> _ACTION ITEM_:
All of the data below should be printed again word for word, pictures excluded.

> _DATASET CONTENT_:
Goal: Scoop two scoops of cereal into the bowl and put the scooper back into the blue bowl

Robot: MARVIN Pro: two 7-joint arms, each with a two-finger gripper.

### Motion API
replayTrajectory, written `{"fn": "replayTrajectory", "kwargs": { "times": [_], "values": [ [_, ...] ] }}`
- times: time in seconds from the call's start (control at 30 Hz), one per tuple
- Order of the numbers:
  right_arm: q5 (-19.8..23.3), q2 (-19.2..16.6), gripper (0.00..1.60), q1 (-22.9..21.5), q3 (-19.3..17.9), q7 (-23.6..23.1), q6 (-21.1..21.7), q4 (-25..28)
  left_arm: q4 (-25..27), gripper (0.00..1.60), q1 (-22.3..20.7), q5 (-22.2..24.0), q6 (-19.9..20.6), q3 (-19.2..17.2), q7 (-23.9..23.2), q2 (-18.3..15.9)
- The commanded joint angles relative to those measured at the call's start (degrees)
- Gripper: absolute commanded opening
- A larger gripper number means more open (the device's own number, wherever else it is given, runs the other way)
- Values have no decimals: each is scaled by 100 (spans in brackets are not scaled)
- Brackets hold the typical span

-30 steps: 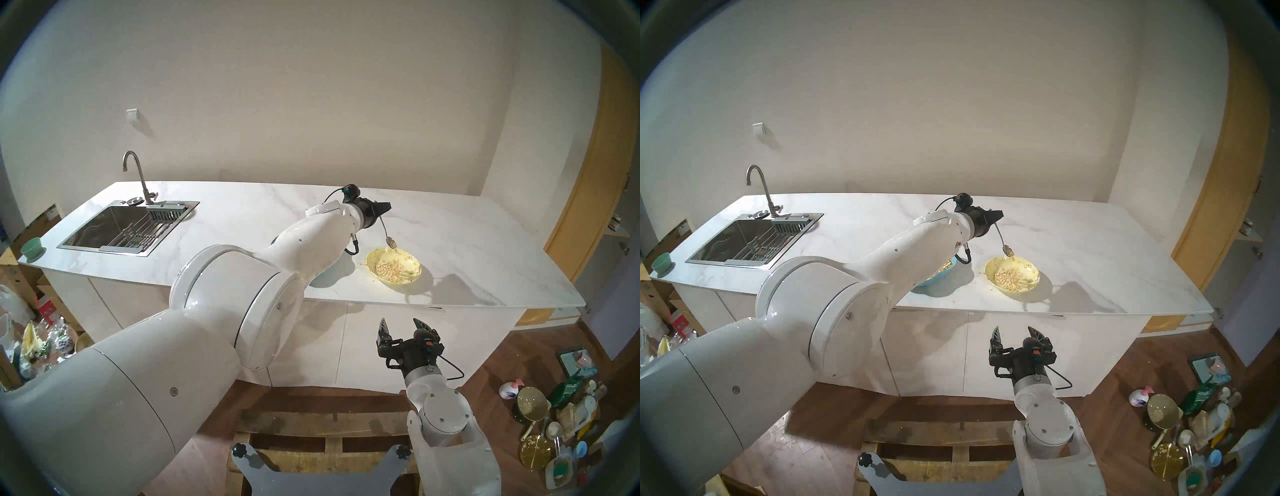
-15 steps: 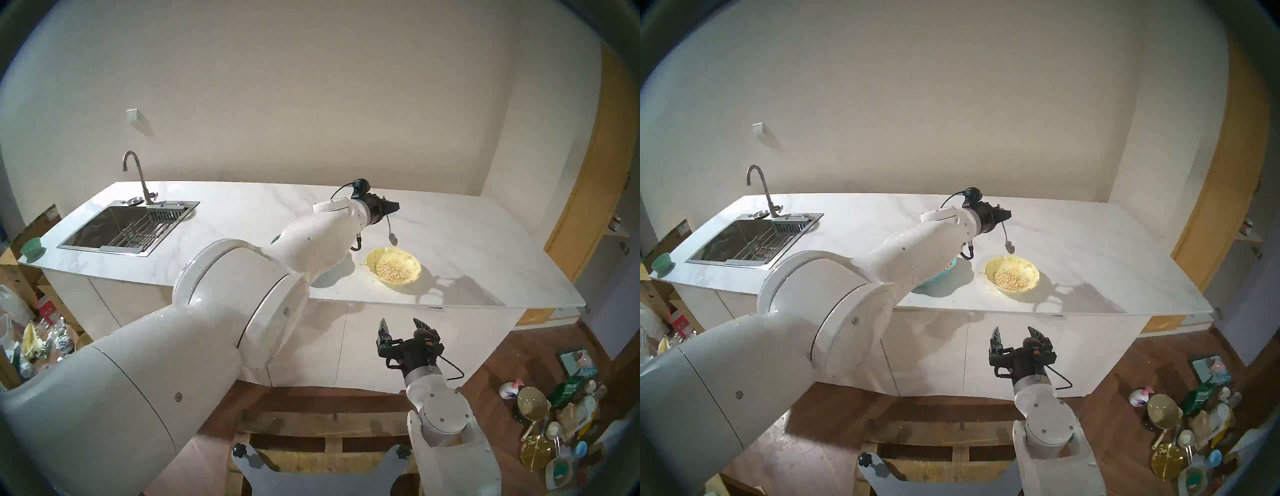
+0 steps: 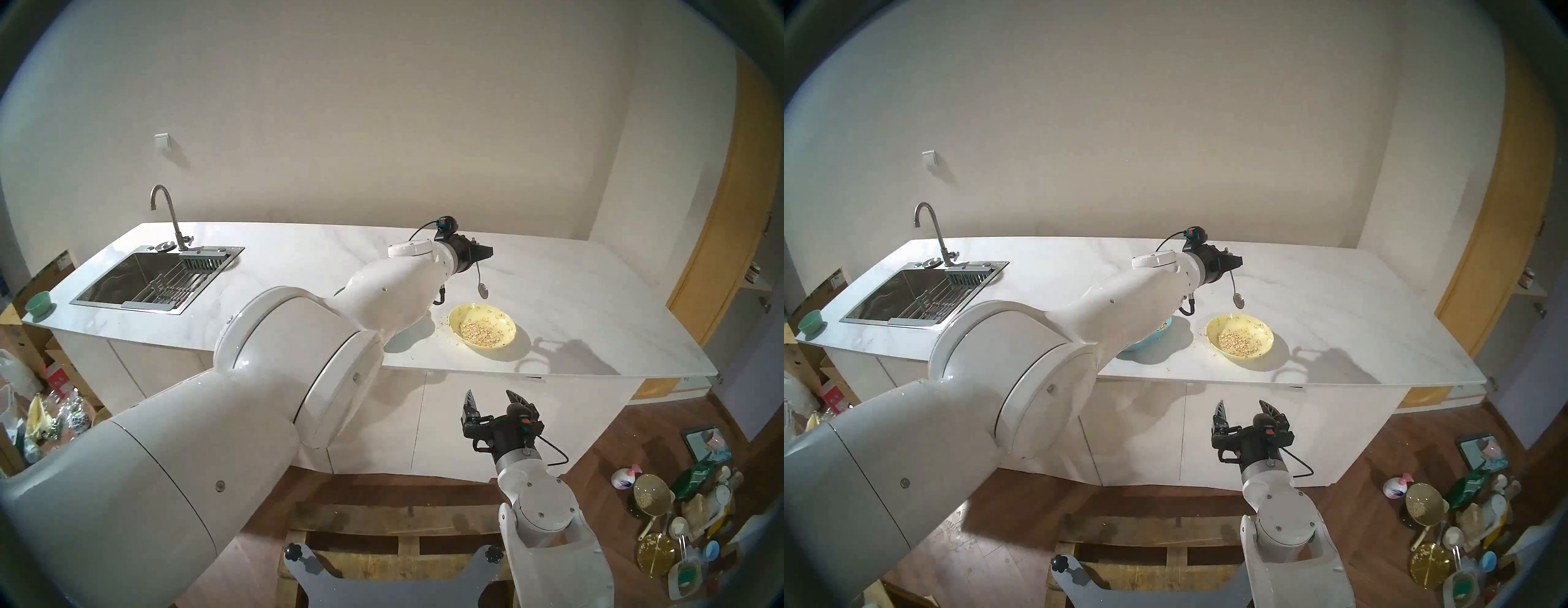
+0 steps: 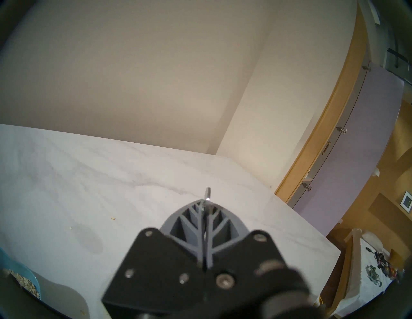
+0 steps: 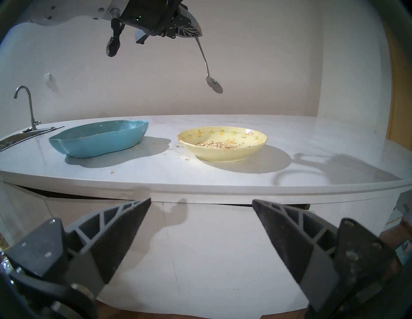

> _SOLUTION_:
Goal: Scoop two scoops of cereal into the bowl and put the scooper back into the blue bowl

Robot: MARVIN Pro: two 7-joint arms, each with a two-finger gripper.

### Motion API
replayTrajectory, written `{"fn": "replayTrajectory", "kwargs": { "times": [_], "values": [ [_, ...] ] }}`
- times: time in seconds from the call's start (control at 30 Hz), one per tuple
- Order of the numbers:
  right_arm: q5 (-19.8..23.3), q2 (-19.2..16.6), gripper (0.00..1.60), q1 (-22.9..21.5), q3 (-19.3..17.9), q7 (-23.6..23.1), q6 (-21.1..21.7), q4 (-25..28)
  left_arm: q4 (-25..27), gripper (0.00..1.60), q1 (-22.3..20.7), q5 (-22.2..24.0), q6 (-19.9..20.6), q3 (-19.2..17.2), q7 (-23.9..23.2), q2 (-18.3..15.9)
- The commanded joint angles relative to those measured at the call's start (degrees)
- Gripper: absolute commanded opening
- A larger gripper number means more open (the device's own number, wherever else it is given, runs the other way)
- Values have no decimals: each is scaled by 100 (spans in brackets are not scaled)
- Brackets hold the typical span

-30 steps: 
-15 steps: 
+0 steps: 
+0 steps: 
+0 steps: 

This completes the requested output.